Rarely does calling somebody a “bitch” pay off especially if that somebody is your superior at work. Maybe it was the fatigue of a 40 hour work week by Thursday or maybe it was that fact that I couldn’t care less if I left the job forever so I called the head crane operator a bitch on his way out the door on Thursday afternoon.
He left with a chuckle. The Philippinos all turned and looked at me astonished. I punched my punch card and headed out the door and tried to walk as I imagined Cool Hand Luke would have done.

I shouldn’t say that it actually paid off. It just made this job slightly less intolerable. I am a fettler. For the last three weeks between the hours of 5 and 4 and 5 and noon on Saturdays, I am the tired bloke who cuts the freshly zinc-dipped steel off of the header, grinds off any irregularities, and stacks it for the forklift to take it to the pickup yard. If the job doesn’t sound exciting, that’s because it’s not. The only thing that keeps me going is Coca Cola, chewing gum and the mental math that I am doing while I am avoid getting hit by cranes, forklifts, shards of steel, molten zinc, or boiling water and steam. The job pays very well for doing something a well trained chimp could do. And considering my current economic state that I alluded to in my last post, I decided it was time to bite the bullet and pay my dues.

One day I came to work and noticed a glove had hung himself near steel recycling bin. Apparently he didn't like this job much either.

Paying my dues is what I did and it was how I treated my job. I rarely spoke at work. I put my earplugs put my head down and went about my business and counted the hours until the end of the day. When I spoke it was usually a question about the job or the standard acquainting conversation. 

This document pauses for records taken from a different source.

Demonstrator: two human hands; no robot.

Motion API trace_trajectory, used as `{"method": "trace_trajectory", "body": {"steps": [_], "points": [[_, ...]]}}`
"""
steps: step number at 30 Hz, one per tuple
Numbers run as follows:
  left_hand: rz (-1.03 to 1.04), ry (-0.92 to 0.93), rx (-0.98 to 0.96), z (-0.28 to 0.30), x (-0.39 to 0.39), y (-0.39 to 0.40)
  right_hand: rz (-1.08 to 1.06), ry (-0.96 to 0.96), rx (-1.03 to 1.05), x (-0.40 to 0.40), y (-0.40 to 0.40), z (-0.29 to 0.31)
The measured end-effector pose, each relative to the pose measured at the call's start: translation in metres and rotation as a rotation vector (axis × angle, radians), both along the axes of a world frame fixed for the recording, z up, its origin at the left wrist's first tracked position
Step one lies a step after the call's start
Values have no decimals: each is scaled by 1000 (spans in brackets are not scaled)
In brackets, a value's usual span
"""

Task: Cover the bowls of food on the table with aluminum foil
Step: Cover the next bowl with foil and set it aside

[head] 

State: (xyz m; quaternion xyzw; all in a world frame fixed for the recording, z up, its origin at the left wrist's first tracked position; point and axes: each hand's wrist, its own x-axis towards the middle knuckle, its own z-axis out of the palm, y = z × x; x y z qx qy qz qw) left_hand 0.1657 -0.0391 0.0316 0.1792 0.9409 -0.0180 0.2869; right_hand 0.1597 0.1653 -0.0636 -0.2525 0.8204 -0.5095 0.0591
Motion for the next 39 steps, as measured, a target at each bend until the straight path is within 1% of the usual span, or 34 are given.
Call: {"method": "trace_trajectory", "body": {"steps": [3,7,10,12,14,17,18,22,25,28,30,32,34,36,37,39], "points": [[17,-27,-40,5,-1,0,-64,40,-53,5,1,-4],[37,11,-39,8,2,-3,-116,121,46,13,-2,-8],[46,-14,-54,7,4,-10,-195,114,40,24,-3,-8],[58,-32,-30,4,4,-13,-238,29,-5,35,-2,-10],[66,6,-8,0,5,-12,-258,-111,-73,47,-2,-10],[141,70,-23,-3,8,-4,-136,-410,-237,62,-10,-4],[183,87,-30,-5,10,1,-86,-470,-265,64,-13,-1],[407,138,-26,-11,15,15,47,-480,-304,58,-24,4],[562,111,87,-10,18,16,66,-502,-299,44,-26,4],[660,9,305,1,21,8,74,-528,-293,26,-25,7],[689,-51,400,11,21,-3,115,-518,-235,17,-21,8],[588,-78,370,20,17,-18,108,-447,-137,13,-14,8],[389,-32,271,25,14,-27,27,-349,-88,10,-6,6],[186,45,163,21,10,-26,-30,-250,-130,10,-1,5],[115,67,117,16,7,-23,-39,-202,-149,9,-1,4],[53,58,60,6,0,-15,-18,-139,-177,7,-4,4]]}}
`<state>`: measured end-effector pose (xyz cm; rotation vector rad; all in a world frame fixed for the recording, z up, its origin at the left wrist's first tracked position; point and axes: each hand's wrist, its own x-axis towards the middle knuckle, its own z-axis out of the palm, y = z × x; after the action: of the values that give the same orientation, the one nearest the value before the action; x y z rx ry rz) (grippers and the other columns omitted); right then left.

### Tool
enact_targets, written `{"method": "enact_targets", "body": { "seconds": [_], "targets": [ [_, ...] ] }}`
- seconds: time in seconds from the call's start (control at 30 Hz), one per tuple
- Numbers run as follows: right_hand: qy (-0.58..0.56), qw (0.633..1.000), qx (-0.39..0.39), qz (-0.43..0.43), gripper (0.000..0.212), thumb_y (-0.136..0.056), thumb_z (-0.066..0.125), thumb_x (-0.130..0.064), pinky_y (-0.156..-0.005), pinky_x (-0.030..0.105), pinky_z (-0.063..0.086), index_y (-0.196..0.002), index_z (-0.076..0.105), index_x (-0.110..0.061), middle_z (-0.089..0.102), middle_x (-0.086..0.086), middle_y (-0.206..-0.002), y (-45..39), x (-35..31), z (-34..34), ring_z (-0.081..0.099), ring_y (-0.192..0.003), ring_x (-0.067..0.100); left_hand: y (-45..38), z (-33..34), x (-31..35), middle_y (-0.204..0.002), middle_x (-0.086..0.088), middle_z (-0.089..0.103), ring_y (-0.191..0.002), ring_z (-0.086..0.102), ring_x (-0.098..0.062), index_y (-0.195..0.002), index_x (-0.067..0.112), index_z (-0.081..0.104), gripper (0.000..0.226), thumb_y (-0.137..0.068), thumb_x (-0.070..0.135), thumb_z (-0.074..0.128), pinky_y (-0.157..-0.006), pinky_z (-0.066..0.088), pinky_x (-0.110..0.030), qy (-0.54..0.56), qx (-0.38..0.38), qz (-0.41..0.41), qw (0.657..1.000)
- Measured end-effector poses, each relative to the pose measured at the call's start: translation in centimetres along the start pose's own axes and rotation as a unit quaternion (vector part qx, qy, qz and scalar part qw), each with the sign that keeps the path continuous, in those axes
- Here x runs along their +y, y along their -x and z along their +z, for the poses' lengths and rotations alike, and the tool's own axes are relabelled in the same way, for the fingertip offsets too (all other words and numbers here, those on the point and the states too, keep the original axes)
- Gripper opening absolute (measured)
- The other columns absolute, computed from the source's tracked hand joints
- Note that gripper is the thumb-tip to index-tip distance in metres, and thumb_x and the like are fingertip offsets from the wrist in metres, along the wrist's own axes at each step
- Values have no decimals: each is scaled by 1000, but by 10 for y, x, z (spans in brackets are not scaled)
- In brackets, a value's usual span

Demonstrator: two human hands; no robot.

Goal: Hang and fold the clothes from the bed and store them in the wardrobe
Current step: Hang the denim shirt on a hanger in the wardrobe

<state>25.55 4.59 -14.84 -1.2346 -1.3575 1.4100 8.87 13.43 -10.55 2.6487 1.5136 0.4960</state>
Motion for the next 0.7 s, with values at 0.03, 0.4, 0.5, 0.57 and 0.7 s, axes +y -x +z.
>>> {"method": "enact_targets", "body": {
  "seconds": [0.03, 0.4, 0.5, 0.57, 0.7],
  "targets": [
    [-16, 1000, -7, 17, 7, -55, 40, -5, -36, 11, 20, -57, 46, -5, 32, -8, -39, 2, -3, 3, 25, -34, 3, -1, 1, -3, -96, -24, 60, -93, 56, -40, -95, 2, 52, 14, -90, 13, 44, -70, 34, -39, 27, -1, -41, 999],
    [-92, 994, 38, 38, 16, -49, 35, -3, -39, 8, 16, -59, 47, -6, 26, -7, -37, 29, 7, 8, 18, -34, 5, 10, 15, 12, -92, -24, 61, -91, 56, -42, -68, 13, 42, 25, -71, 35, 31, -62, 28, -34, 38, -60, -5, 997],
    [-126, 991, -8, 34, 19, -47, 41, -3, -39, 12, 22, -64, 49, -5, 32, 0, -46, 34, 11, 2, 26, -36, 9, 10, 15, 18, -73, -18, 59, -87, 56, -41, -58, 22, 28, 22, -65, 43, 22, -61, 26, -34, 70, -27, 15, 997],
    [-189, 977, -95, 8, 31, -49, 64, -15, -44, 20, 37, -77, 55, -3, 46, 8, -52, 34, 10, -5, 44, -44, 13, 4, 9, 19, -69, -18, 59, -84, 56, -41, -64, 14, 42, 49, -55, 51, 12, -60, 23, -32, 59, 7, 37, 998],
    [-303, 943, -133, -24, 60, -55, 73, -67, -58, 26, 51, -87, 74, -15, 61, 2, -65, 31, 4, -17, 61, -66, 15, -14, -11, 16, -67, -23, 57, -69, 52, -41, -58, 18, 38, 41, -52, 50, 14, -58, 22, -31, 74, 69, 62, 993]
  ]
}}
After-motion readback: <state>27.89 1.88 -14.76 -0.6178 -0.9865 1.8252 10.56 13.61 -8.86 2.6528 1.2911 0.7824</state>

The next morning as I went to get my earplugs and a fresh pair of gloves he greeted me with “How’s it going Pussy?” Trying to overlook my surprise, I replied, “Good, Pussy.” The rest of that day he made jokes about pussy this and pussy that. Without intention, I had completely nailed establishing a rapport. Seeking the lowest common denominator, we had leveled ourselves despite his years of service in this environment and my steadfast respect for experience engrained in my by years of baseball.  From that day on, little by little, I acted as if I was actually present instead of as far as I could possibly get inside my head.

Tomorrow I will get the second half of this post up and this week I will play some more catchup. 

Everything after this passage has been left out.